Look through the entries below and show every line containing the word "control".

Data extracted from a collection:
Start of Block
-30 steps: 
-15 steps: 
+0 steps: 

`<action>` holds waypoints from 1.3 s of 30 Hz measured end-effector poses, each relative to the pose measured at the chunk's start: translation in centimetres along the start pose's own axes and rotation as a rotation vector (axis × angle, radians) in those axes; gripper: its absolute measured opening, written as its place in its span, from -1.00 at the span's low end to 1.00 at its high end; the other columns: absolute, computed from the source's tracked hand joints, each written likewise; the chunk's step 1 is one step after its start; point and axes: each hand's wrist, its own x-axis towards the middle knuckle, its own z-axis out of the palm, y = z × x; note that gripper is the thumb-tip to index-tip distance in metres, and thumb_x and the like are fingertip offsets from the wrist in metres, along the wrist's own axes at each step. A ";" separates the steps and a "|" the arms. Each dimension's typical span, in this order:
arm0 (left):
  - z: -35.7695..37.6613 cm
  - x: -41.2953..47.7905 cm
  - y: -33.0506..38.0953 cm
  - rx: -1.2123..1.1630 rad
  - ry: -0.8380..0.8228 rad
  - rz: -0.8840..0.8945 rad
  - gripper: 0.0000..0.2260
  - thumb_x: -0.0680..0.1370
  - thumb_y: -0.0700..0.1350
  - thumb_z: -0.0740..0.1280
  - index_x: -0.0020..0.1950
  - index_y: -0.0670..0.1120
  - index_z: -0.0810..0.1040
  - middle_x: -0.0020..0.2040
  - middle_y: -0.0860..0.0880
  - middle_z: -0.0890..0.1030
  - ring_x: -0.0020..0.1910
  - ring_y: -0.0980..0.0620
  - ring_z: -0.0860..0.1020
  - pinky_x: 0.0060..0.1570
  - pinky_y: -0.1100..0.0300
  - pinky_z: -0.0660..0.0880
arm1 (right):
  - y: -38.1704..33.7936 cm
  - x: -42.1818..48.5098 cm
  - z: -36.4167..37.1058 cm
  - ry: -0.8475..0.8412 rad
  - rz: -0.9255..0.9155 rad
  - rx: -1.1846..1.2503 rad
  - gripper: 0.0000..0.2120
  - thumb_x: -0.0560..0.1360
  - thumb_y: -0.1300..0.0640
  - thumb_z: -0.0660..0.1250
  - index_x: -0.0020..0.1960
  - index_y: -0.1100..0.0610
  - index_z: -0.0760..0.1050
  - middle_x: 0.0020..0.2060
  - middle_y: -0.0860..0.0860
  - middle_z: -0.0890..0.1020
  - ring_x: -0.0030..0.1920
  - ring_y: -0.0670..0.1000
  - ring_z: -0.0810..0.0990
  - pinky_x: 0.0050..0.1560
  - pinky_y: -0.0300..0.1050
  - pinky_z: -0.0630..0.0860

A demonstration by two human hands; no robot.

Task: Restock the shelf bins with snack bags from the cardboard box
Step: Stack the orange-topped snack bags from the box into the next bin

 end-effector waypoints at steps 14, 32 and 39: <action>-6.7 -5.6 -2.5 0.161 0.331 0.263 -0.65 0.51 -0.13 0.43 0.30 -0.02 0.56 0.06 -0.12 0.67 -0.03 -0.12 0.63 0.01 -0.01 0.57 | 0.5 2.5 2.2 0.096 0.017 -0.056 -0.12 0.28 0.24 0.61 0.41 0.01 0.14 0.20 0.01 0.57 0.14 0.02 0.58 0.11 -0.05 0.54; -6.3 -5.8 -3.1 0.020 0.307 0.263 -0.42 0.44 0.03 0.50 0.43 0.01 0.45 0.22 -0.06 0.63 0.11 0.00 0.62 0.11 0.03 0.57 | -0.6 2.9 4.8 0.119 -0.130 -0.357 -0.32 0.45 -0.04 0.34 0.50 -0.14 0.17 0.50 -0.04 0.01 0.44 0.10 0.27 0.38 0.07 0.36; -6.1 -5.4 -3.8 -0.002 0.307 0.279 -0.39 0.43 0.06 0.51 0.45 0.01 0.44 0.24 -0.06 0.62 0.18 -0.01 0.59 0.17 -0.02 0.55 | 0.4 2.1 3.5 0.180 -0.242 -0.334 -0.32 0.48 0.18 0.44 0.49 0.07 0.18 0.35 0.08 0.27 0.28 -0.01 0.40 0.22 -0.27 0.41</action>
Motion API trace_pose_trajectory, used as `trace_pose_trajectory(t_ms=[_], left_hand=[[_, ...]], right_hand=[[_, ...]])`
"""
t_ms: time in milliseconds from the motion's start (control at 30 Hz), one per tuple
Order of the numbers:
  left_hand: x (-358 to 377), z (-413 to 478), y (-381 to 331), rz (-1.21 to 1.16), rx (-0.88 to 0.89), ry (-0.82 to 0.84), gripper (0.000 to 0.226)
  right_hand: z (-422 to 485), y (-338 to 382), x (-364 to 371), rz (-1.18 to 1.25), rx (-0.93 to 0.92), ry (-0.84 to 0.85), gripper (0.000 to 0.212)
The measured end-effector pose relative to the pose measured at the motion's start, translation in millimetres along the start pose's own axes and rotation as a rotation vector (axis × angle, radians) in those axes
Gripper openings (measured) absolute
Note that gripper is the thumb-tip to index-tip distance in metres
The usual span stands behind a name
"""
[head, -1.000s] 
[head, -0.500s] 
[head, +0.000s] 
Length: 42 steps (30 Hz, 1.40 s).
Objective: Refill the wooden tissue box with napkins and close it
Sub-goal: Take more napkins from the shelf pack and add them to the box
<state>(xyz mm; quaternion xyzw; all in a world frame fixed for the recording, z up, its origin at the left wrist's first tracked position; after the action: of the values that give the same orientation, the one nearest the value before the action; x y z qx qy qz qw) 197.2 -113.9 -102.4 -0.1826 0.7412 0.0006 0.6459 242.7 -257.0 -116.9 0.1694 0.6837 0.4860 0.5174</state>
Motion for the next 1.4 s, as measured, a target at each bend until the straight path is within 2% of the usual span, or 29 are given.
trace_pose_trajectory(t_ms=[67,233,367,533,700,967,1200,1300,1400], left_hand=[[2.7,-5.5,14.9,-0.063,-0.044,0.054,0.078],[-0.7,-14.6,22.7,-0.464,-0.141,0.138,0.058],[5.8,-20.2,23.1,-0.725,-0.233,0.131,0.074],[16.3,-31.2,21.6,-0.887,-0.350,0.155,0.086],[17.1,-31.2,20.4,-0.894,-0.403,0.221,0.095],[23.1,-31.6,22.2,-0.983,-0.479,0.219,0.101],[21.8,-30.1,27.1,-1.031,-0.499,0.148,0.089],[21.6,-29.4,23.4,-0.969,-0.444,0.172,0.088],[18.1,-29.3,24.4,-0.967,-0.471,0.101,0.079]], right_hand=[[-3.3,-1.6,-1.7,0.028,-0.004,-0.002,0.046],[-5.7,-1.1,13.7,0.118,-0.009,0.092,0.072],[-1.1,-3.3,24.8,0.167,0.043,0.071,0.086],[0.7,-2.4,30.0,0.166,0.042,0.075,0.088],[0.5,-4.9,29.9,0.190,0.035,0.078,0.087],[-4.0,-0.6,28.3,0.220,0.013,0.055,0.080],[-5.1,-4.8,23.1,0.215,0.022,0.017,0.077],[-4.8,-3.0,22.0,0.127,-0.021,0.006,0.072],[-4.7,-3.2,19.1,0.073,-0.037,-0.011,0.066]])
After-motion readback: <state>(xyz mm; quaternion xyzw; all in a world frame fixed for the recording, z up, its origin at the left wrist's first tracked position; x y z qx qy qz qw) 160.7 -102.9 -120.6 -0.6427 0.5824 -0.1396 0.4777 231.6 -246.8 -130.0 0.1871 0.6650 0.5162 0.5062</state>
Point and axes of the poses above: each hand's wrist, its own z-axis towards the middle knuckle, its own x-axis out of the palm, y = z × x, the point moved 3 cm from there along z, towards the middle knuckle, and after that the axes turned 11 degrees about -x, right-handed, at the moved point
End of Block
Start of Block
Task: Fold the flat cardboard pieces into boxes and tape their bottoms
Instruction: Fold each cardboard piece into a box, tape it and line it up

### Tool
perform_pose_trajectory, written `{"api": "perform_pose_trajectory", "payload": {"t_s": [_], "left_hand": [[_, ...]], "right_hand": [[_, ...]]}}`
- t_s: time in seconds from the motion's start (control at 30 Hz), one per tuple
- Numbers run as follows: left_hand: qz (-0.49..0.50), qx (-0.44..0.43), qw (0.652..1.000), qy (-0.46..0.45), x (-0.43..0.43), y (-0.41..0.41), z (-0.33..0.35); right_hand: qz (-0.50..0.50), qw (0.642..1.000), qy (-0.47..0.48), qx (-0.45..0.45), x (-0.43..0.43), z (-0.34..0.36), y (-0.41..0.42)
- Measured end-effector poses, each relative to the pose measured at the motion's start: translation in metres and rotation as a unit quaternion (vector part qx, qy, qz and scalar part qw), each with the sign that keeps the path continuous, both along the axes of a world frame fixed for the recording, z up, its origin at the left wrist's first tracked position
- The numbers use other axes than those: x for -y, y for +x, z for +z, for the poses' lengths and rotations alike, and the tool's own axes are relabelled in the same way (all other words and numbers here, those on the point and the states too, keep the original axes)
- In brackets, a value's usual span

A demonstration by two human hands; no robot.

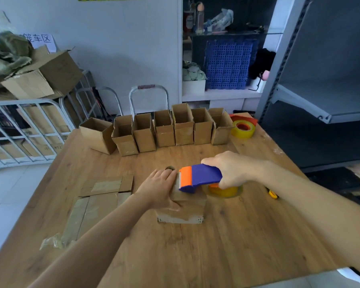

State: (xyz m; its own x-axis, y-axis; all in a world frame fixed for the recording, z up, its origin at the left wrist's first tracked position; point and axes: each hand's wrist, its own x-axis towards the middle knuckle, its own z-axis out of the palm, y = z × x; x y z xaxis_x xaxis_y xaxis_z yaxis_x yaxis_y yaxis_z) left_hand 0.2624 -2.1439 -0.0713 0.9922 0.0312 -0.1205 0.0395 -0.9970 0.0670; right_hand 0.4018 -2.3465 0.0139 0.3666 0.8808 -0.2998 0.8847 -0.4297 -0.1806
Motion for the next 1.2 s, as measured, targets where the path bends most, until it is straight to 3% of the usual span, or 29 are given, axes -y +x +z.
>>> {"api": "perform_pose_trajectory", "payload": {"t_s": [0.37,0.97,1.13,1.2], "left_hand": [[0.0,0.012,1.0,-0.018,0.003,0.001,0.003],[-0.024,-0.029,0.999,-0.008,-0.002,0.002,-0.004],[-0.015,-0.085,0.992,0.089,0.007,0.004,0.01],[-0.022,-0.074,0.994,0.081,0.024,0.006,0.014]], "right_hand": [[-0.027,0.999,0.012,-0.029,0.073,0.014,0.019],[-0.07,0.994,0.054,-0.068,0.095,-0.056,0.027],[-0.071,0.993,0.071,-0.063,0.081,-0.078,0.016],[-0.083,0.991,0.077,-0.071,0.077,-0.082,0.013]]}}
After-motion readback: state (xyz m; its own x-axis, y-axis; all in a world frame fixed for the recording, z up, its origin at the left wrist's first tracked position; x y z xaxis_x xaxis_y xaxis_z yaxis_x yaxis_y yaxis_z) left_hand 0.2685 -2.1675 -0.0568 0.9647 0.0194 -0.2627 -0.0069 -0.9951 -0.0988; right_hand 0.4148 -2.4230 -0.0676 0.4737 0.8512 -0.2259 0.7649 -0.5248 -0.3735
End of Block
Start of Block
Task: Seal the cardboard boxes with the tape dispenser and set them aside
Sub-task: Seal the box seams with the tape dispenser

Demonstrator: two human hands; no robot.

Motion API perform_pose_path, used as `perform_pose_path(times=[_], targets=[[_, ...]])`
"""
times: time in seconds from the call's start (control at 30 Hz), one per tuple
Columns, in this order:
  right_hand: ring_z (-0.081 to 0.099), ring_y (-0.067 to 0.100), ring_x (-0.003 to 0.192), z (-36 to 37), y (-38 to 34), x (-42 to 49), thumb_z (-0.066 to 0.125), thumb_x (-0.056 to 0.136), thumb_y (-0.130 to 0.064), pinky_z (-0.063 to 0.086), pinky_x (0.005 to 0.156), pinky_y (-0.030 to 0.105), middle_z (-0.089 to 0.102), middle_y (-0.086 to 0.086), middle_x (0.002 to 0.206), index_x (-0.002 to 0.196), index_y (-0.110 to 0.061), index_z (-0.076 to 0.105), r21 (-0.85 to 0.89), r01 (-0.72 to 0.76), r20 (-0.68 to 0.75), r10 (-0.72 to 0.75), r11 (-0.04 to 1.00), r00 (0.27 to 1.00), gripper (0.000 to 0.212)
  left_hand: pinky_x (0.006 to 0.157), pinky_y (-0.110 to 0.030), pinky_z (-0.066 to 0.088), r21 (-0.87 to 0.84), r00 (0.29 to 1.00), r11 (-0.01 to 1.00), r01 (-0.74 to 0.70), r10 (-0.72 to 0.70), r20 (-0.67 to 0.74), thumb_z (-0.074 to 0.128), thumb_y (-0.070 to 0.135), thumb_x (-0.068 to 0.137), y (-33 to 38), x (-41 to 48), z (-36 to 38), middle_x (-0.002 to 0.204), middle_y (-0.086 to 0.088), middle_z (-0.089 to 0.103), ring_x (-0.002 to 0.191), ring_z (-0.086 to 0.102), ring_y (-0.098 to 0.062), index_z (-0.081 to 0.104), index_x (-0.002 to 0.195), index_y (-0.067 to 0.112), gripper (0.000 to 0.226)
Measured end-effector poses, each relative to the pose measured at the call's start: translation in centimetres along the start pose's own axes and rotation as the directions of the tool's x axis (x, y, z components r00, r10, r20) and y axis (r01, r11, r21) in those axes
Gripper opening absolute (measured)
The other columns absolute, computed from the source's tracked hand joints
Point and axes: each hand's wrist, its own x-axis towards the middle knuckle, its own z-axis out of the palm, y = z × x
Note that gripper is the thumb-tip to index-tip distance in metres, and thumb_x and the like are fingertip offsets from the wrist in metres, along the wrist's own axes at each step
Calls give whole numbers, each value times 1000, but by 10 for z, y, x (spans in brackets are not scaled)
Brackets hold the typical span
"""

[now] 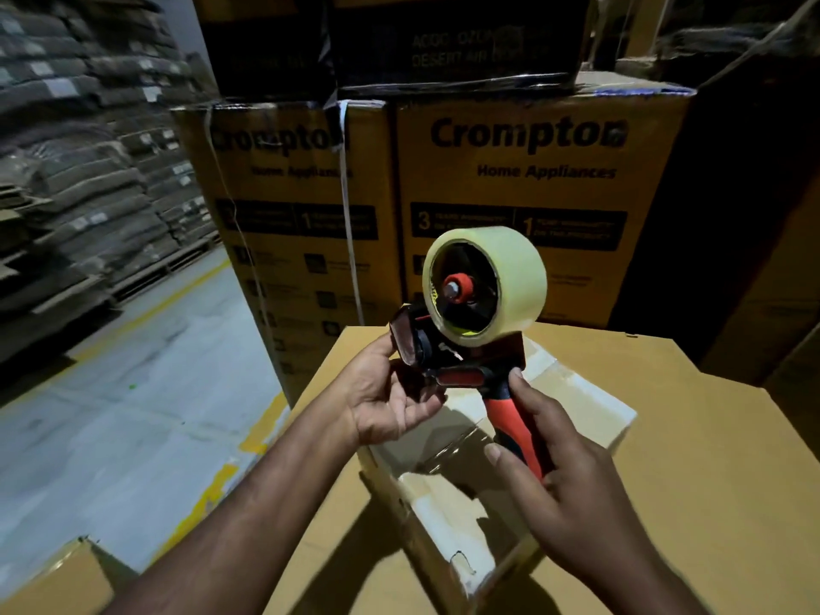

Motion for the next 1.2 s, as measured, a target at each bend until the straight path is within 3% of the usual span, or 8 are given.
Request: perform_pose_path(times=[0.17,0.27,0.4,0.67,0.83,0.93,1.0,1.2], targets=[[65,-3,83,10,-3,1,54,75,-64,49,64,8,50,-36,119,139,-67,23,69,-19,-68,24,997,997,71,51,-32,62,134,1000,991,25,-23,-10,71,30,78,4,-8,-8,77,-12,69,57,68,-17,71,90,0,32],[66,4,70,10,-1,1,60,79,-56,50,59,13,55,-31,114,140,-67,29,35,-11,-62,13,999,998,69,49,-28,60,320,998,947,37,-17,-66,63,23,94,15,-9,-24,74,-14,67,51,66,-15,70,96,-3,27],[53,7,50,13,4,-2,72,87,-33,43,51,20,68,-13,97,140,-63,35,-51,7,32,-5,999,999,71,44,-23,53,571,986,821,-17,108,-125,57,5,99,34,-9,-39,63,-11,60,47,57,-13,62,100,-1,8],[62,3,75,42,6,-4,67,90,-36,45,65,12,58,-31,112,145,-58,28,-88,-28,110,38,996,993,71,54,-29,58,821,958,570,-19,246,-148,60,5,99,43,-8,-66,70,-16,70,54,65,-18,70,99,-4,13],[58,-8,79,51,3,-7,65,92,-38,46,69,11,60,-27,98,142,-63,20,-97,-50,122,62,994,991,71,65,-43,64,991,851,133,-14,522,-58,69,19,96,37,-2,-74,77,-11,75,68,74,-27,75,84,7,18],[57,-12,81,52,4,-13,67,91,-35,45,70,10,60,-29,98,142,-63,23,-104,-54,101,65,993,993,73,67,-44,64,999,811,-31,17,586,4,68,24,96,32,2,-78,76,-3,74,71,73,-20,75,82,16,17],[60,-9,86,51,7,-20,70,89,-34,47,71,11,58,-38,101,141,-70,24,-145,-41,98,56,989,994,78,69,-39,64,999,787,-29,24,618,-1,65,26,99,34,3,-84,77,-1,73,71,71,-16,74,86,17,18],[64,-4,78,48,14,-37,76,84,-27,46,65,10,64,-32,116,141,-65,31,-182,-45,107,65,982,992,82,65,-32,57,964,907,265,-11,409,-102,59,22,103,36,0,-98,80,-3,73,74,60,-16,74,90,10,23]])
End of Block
**The answer**
t_ms: time in milliseconds from the motion's start (control at 30 Hz), one per tuple
- t_s: time in seconds from the motion's start (control at 30 Hz), one per tuple
times: time in seconds from the call's start (control at 30 Hz), one per tuple

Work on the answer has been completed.